Friston K - PLoS Comput. Biol. (2008)

Bottom Line: This means that a single model and optimisation scheme can be used to invert a wide range of models.We present the model and a brief review of its inversion to disclose the relationships among, apparently, diverse generative models of empirical data.We then show that this inversion can be formulated as a simple neural network and may provide a useful metaphor for inference and learning in the brain.

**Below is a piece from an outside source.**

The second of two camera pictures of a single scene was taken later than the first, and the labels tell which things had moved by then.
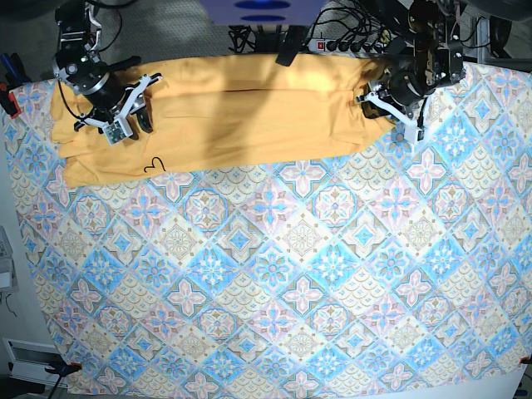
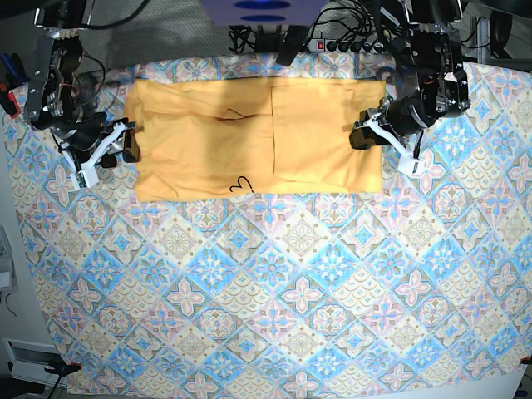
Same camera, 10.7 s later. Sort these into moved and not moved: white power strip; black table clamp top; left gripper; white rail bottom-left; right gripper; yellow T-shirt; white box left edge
Moved: left gripper; yellow T-shirt; right gripper
Not moved: black table clamp top; white box left edge; white rail bottom-left; white power strip

View Article: PubMed Central - PubMed

Affiliation: The Wellcome Trust Centre of Neuroimaging, University College London, London, United Kingdom. k.friston@fil.ion.ucl.ac.uk

ABSTRACT
This paper describes a general model that subsumes many parametric models for continuous data. The model comprises hidden layers of state-space or dynamic causal models, arranged so that the output of one provides input to another. The ensuing hierarchy furnishes a model for many types of data, of arbitrary complexity. Special cases range from the general linear model for static data to generalised convolution models, with system noise, for nonlinear time-series analysis. Crucially, all of these models can be inverted using exactly the same scheme, namely, dynamic expectation maximization. This means that a single model and optimisation scheme can be used to invert a wide range of models. We present the model and a brief review of its inversion to disclose the relationships among, apparently, diverse generative models of empirical data. We then show that this inversion can be formulated as a simple neural network and may provide a useful metaphor for inference and learning in the brain.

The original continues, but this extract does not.